Think of a laccolith as a boil beneath one’s skin—a zit on the surface of the earth. Molten rock from deep within the earth moved upward to within a few thousand feet of the surface, but instead of erupting, the magma intruded laterally into shallow sedimentary strata. There, it spread out into a mushroom-shaped intrusion—flat on the bottom and dome-shaped on top—with a thickness of 3000 feet and a maximum horizontal dimension of over 20 miles in a northeast-southwest direction. The magma was emplaced rapidly, bulging up overlying rock, which resulted in catastrophic landslides on oversteepened slopes. These landslides were several tens of square miles in size and in some cases slid several miles across the former landscape. Removal of this much overlying strata acted much like popping the cork of a champagne bottle, leading to the violent eruption of lava flows that now partly cover the landslide masses. Landslide deposits are preserved on the north flank of the mountains near Pine Valley, but if once present on its southern flank they have long since been removed by erosion.
The Pine Valley laccolith is not related to the much younger volcanic rocks that today dot the greater St. George landscape. The younger volcanic rocks are basaltic lava flows much like those erupting today on Hawaii – very fluid, black lava flows. The greater St. George area is home to several dozen such lava flows that erupted over the past two million years, the youngest of which lies like a frozen black cascade through the fantastic red rock landscape of Snow Canyon.

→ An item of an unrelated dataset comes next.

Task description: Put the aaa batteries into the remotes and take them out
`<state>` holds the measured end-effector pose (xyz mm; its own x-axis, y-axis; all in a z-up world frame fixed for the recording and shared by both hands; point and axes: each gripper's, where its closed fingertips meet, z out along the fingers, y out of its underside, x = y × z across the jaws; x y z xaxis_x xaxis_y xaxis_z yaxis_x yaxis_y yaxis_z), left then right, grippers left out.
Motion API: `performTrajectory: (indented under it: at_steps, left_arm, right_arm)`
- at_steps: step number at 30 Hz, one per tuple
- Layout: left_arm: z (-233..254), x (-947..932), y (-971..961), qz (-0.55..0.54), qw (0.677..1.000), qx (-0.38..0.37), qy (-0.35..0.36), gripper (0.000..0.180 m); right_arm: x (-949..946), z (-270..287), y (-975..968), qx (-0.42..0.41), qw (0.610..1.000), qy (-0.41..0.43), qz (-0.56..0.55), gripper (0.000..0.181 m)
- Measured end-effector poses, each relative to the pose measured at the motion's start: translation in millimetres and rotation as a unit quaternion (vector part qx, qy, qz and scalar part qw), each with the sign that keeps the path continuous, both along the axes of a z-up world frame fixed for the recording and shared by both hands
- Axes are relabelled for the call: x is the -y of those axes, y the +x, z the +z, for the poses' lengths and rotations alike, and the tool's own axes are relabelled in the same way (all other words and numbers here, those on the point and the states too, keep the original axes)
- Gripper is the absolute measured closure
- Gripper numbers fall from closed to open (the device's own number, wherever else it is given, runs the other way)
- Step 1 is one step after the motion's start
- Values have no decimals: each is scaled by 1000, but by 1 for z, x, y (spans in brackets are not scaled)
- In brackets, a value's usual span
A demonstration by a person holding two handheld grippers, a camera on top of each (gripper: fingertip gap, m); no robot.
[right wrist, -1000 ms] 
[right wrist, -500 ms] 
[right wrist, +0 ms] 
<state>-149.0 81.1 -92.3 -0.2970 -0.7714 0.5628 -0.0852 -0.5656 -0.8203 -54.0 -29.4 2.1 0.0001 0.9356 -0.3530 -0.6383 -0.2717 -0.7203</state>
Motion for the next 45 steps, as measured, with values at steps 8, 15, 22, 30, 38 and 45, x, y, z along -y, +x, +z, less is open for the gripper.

Silver Reef also has its own red rock landscape. The mountains west of town expose a detailed record of changing environmental conditions some 180 million years ago when what is now Utah was in the arid, low-latitude, trade-winds climatic belt, in a rain shadow created by mountains at the western margin of the continent. Here, near Silver Reef, the underlying, planar sandstone and siltstone beds of the underlying Kayenta Formation grade upward into the great sweeping crossbeds of the Navajo Sandstone. At the time the Kayenta sediments were deposited, the environment was that of a sabkha, a broad, flat coastal area with a high water table – much like parts of the coastal Arabian Penninsula today. As sand was blown onto the sabkha, it adhered to the wet surface. Eventually, the sabkha was overridden by the wind-blown sand, but the water table remained high. This led to the formation of planar sandstone beds in the lower Navajo as dry sand was blown away and wet sand remained behind. With time, large sand dunes eventually formed. The great, sweeping cross-beds of these sand dunes are preserved in the middle and upper parts of the Navajo Sandstone, where uncommon planar sandstone and limestone beds provide a record of widely scattered oases. Thus vast dune fields similar to the modern Sahara eventually overwhelmed the Kayenta playas, resulting in the Navajo Sandstone, part of the world’s largest coastal and inland paleodune field.
Where did all this sand come from? Recent research shows that most of the sand was eroded from the ancestral Appalachian Mountains, transported westward by a Mississippi-scale river system to the western shore of Jurassic North America, and was then blown southward and incorporated into the Navajo sand desert. Eventually, the sand accumulated to a thickness in excess of 2000 feet in southwestern Utah. Preservation of this tremendous thickness of wind-blown sand was made possible because of basin subsidence associated with Early Jurassic compressional deformation near the west margin of North America. This deformation caused the continental interior to flex downward, creating accommodation space for sediment accumulation.